Paradoxes are really interesting but yet very frustrating. Paradox is when two things while still sounds logical, it contradicts each other. Here are 10 mind teasing paradox to torture your brain.
10. Liar Paradox
With variations of paradox, this is one of the most famous contradiction. One version is the Epimenides Paradox, where if a Cretan say “All Cretans are liar” he would be telling the truth and so not all Cretans are liar but if his statement is true, as he is a Cretan, he would be lying, implying not all Cretans are liars and so it repeats. You get the idea. Another very famous version is the Pinocchio paradox. As we all know Pinocchio is a children’s book character whose nose grows with every lie he tells. So in this paradox, if Pinocchio says “My nose will grow”, and it did not grow, he would be lying. Therefore, as he lied, his knew would grow but his nose grew, so he told the truth and his nose should know grow. This can go on and on. Frustrating isn’t it.

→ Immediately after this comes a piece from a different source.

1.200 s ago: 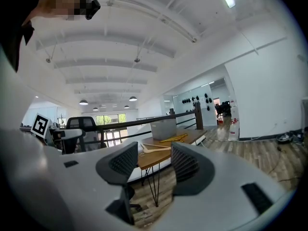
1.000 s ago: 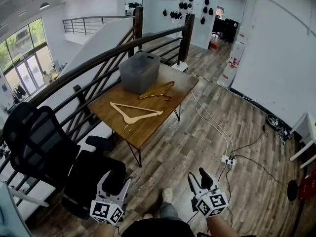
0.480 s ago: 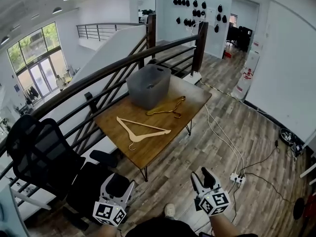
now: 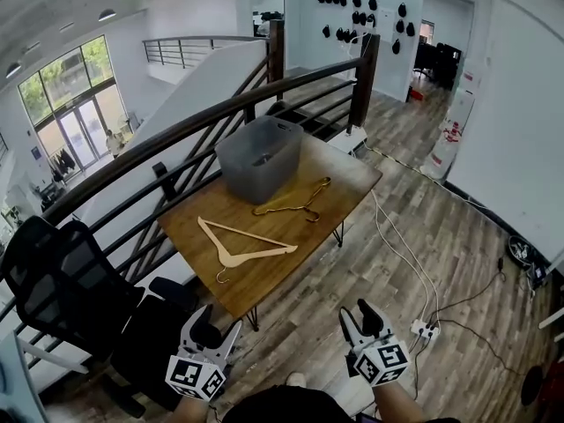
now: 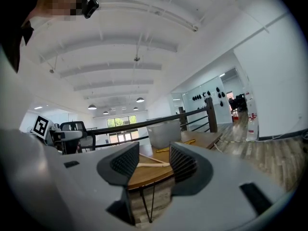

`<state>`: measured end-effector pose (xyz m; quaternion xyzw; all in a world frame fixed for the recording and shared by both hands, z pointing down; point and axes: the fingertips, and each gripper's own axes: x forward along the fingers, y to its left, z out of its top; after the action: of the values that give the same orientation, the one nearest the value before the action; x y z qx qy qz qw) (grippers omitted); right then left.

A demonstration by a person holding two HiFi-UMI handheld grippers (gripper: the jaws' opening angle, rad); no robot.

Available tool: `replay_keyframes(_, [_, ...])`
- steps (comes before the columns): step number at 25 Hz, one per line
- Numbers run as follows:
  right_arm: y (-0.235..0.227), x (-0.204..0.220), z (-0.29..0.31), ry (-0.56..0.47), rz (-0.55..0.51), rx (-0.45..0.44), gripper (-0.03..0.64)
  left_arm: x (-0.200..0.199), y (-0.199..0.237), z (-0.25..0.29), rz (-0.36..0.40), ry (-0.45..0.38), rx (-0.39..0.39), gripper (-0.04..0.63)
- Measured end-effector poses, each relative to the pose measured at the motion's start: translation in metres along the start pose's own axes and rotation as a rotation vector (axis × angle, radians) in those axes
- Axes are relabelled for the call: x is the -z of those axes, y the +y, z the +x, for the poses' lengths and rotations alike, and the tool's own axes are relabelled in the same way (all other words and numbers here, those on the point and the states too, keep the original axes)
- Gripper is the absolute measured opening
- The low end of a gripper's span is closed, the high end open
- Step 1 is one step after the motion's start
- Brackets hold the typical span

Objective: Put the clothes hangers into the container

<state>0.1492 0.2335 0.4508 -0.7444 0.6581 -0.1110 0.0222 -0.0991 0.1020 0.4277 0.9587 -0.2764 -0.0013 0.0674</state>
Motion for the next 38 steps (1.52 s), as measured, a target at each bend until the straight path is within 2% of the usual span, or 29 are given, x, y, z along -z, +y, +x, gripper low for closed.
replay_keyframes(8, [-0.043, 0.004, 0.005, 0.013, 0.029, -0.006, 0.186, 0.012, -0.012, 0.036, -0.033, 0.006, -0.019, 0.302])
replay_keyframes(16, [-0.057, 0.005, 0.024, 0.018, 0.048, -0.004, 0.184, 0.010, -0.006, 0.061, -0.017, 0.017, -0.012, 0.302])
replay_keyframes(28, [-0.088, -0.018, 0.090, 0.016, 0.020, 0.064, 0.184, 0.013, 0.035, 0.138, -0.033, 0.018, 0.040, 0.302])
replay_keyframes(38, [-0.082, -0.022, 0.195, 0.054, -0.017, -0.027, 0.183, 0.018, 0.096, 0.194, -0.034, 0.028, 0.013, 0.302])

Other variations include the Card paradox, Quine’s paradox and Yablo’s Paradox.
09. Barber Paradox
This paradox was used by Bertrand Russel, a British philosopher, though he heard it from someone else. Here’s how the paradox goes, In this town the Barber is the one who “Shaves all, and only all those who does not shave themselves”. So, what makes it a paradox? It is the question “Does the Barber shave himself”. This contradicts itself, as if the barber does shave himself, then the statement is not true as he would be shaving someone who shaves himself. If the Barber does not shave himself, then he is eligible according to the statement, thereafter, if he shave himself it goes against the statement again. This become a paradox when both situation is not possible. Or he could simply hire another barber to shave him.
08. The Omnipotence Paradox
This paradox was introduced by Averroës dating back as far as the 12th century. Also called the paradox of the stone, it questions “Could an omnipotent create a stone so heavy that even he could lift it?”. The Omnipotent on one hand has no limits to its ability while the stone on the other hand should be created such that it cannot be lifted by anything. If you have not figure out the paradox already, if the omnipotent has no limit to its capabilities, it is able to create a stone so heavy he could not lift, but at the same time as he ability is endless, he should be able to carry even the heaviest of stones. This two subjects contradicts itself. Others argue that an omnipotent despite having many abilities it still does have their limit. Nevertheless, based on the definition of omnipotent this paradox still contradicts itself. Previous version of paradox of the same includes “Can god deny himself’ and a more advance version, “Can god create a triangle with internal angles that does not make up 180 degrees”. Both this version is introduced by Christian theologian and philosopher, Pseudo-Dionysius the Areopagite in the 6th century.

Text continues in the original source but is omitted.